Recovered from the Wayback Machine.
There’s nothing that will bring me off my bed faster than the word, “blacklisted”. That and getting 22 trackback pings in the last week having to do with my old comment spam quick fix. I guess the spammers have paid a visit and you’re all mad as hell and aren’t going to take it anymore.
Except for this weekend when I turned all comments off, I haven’t used any comment spam protection, including my own suggestion that was so heavily pinged. Reason? I was curious about Mr. or Ms. Comment Spammer and wanted to see how they operated.
There’s at least two different types of spammers operating: the smart spammers and the hit nor missers.
The recent Lolita blitz is a hit nor miss spammer that just sends posts to deduced web entry posts based on known weblogs using Movable Type, and the fact that Movable Type uses sequential numbering for weblog posts.
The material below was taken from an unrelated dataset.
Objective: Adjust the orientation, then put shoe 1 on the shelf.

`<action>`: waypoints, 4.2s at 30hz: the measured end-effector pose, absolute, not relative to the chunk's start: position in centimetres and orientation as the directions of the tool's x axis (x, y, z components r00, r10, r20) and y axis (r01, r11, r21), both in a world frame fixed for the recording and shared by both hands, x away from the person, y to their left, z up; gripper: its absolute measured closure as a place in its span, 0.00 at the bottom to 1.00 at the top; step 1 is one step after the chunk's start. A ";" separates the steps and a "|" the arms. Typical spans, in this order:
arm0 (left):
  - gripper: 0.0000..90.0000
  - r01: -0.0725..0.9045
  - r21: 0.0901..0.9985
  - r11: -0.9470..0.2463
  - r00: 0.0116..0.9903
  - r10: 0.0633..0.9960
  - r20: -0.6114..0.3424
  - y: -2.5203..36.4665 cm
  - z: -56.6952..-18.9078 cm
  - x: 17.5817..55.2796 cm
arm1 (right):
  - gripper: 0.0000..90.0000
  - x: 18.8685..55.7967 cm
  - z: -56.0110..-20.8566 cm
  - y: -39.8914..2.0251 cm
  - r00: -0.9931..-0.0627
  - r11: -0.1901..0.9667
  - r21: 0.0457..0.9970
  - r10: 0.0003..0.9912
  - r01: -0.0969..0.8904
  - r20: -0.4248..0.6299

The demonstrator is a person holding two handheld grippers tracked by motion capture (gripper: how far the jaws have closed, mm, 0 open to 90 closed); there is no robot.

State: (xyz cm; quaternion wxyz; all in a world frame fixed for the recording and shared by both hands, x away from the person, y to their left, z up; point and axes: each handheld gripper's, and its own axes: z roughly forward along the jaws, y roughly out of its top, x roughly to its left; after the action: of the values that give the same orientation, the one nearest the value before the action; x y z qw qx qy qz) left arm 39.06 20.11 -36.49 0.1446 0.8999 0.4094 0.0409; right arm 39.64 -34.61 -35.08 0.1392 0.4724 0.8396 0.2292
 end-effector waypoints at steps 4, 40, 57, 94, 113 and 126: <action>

My simple solution of a hidden form field could have blocked this spammer; I wish I had it in place when I had to delete 57 comment spams from the little buggers, as soon as I turned comments back on.
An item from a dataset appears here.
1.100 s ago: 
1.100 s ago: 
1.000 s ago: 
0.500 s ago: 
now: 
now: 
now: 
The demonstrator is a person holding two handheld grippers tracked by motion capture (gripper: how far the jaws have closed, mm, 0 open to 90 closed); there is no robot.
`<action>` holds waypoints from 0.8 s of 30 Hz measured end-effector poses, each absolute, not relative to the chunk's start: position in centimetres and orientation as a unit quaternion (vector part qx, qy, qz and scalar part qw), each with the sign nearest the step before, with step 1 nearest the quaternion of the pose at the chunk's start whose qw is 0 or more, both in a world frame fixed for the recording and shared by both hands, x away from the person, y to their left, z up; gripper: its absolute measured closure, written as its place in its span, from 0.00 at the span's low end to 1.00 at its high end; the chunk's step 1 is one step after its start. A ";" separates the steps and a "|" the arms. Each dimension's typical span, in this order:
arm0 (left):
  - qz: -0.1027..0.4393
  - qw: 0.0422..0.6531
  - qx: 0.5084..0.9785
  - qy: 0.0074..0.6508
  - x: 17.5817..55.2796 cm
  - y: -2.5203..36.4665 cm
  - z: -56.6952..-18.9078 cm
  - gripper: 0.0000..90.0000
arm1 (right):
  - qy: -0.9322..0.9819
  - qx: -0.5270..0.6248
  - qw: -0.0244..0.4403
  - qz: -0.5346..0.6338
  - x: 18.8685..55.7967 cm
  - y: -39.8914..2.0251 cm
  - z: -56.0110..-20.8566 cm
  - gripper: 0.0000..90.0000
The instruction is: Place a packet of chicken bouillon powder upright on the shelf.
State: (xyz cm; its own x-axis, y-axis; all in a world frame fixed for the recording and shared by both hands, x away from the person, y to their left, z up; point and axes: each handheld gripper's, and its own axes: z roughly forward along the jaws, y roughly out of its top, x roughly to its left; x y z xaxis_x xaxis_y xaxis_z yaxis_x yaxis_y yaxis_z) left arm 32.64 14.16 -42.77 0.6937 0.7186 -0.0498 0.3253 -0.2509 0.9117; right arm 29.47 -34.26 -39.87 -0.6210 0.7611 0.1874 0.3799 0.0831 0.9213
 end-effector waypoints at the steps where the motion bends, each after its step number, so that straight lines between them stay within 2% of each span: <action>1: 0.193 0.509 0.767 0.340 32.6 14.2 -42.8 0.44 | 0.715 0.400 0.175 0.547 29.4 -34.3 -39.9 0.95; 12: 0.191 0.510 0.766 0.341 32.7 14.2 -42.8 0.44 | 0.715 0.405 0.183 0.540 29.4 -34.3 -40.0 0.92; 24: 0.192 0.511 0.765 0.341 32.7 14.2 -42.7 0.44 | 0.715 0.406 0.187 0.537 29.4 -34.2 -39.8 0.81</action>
The other type of spammer is smarter, more devious, and a lot more interesting. This one tests our parameters and also changes code to fit our discussions and modifications. They listen to us. They are out there.
I mention a hidden form field used to protect against ad-hoc spammers, and then I’m hit with spam posts that pull the form data and use it with the comment post. Someone else mentions about putting timers between when the page is accessed and the comment is posted and the code soon reflects this. This spammer sometimes re-directs to a porn site, but most often leaves just a calling card — a domain that doesn’t exist.
I have really enjoyed watching the smart spammer operate, but now the ante was upped when the primitive hacker hits a comment post 57 times in a row; I had to discontinue my little experiment and implement whatever anti-comment solutions I could find, primarily because there is no way in Movable Type to deal with this type of comment.
When you receive a comment spam, you have to delete the comment directly using SQL, or manually by deleting each in turn from within Movable Type. Then you have to regenerate all the pages to get them to disappear. Multiply that by 57? Ugh.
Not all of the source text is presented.